The upcoming 5.0 release will finally remove all UIKit-specific code and also remove a lot of Frankenstein code that has been added to serve both UI frameworks.

Freelancing

As KeyboardKit improved, I started getting requests from companies who wanted me to develop their keyboards. This gave me enough confidence to start my own company in ‘21.

Without KeyboardKit, I would probably still be an employee. It’s quite amazing, how a basic black & white app, created in a few evenings, ended up actually changing my life.

KeyboardKit Pro

As client projects started coming in, I decided to add a commercial plan with pro features, to make it easy for companies to get pro featureswithout having to pay me by the hour.

The KeyboardKit Pro icon

KeyboardKit Pro unlocks an autocomplete engine and adds localized system keyboards for all supported locales. It requires a commercial license to be used.

KeyboardKit Pro uses an on-device license engine that I developed myself, which made it possible for me to enable and validate license keys, tiers and features for apps that used it.

With a few Pro licenses sold, its not yet a smash hit, but I hope to add more features to it once KeyboardKit 5 is out and the heavy UIKit luggage is gone.

KeyboardKit (the app)

With all these pieces in place, I was finally able to get starting on a KeyboardKit app, which I’ve wanted to build for so long.
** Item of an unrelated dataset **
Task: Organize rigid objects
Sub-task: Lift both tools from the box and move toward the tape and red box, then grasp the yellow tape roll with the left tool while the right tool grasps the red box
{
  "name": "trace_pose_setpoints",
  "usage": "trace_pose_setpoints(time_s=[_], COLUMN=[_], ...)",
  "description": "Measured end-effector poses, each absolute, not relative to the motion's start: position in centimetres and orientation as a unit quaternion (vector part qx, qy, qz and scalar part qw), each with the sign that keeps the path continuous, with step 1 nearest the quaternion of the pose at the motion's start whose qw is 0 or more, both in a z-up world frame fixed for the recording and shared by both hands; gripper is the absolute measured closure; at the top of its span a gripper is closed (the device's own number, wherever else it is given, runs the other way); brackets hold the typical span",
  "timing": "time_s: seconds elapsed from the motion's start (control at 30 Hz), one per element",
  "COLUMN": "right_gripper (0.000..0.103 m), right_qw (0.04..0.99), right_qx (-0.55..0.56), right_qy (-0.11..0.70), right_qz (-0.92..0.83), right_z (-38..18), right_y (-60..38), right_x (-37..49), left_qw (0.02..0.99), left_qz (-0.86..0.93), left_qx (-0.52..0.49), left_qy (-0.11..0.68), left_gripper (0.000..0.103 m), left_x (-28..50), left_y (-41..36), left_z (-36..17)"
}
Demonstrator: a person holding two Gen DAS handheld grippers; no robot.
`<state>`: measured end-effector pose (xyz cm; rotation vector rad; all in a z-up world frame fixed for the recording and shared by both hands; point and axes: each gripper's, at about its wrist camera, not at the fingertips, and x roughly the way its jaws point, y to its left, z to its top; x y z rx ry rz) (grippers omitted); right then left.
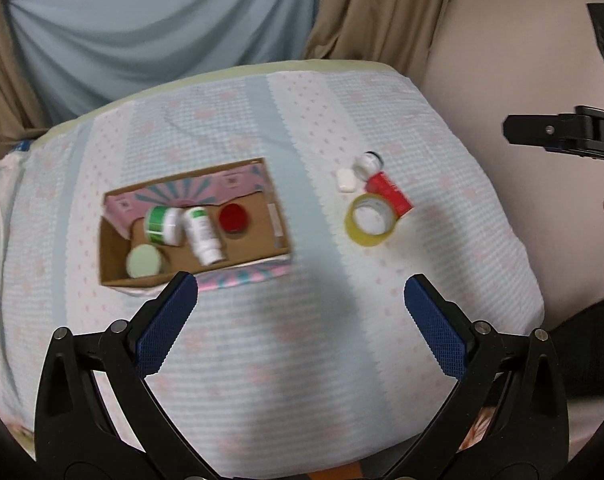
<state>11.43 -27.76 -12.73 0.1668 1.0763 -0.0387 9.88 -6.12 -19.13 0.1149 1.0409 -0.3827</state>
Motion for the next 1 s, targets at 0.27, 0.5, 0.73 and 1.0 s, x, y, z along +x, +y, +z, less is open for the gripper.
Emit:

I started building it in August, and have since then explored new SwiftUI features, wrestled with problems and dug too deep a couple of times, but now it’s finally done.

I’m happy to have amazing beta testers, who have provided great feedback. Without them, the first version of the app would have been a lot rougher.
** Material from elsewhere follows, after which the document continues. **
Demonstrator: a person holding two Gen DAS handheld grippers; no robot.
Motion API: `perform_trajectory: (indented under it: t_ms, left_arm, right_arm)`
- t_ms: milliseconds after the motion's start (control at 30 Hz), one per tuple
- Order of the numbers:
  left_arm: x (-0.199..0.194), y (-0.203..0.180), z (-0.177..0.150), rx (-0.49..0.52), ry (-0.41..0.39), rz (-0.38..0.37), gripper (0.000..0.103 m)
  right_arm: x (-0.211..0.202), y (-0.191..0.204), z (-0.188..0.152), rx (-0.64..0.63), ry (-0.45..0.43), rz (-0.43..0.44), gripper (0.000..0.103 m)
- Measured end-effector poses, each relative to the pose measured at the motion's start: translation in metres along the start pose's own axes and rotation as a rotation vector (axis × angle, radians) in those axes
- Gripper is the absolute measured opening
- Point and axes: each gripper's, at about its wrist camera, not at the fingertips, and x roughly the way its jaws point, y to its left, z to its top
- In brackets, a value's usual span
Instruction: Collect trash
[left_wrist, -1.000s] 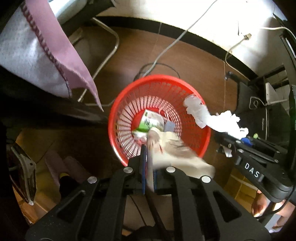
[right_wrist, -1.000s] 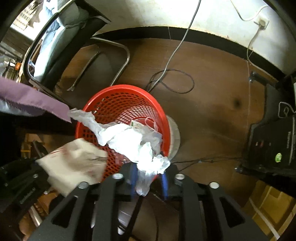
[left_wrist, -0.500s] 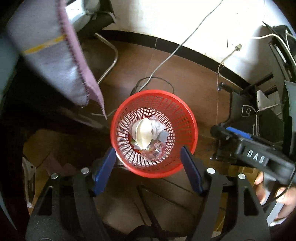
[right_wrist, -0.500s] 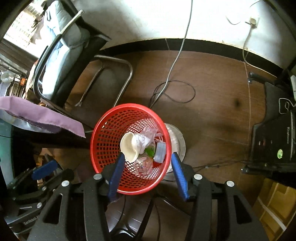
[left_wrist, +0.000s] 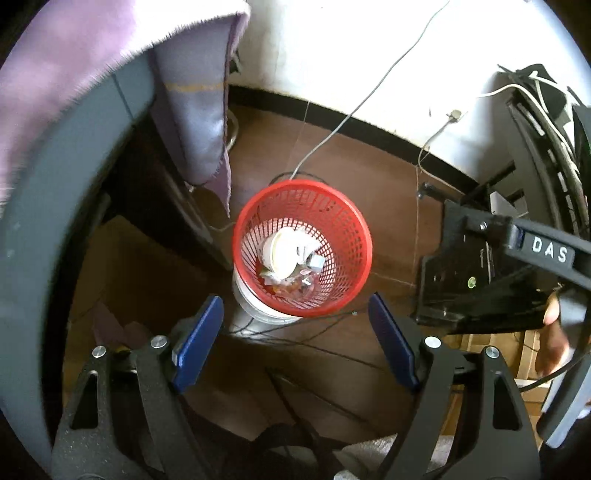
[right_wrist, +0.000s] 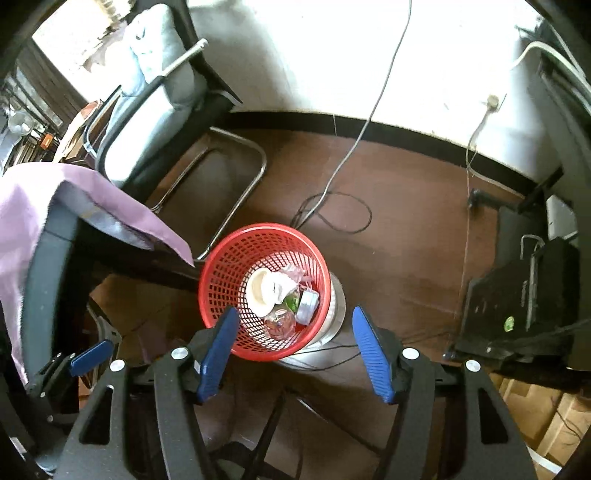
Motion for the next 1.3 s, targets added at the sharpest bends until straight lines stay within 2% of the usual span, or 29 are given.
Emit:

Learnings, findings and pitfalls

The app was pretty easy to build, based on my experience of building many keyboard apps before it. Using KeyboardKit Pro helped me standardize many things.

I however became painfully aware how much truth lies in that the last 1% is more like 99%. Key concepts that I had established to myself proved confusing to testers, and the flexible architecture that powered it all caused the app to be bloated.

I had to simplify the app, in which a keyboard defines functionality, locales, keys, etc. while a theme defines colors, styles, borders, etc. Together with concepts like “keyboard slots”, where you can assign a keyboard to a slot, apply themes, override themes, etc. the basic code concept became highly confusing to people who tested the app.

I also had performance issues that caused the app to freeze and go into a memory eating loop. As I wrestled these problems and the app started becoming faster and more usable, I started getting great beta feedback. A lot of work remains in simplifying the app even more, changing some terminology and iterate, iterate, but it’s getting there.

Features

In the first version of the app, users can create custom keyboards & themes, where theme customizations are currently limited to colors, shadows, borders etc. as well as audio and haptic feedback.

The app currently supports English (US & UK), Danish, Dutch, Finnish, French, German, Italian, Norwegian, Spanish & Swedish. More locales will be added in the future, as they’re added to KeyboardKit.

Users can share keyboards and themes, by sharing directly from the app or by generating a unique QR code that anyone can scan. Users can also publish their creations, which will send them for review and a chance to be published in the app. The app contains a couple of examples to get people inspired.

Conclusion

The KeyboardKit app is the result of many projects coming together. While the first version is a bit rough, I am proud to release it and look forward to improving it.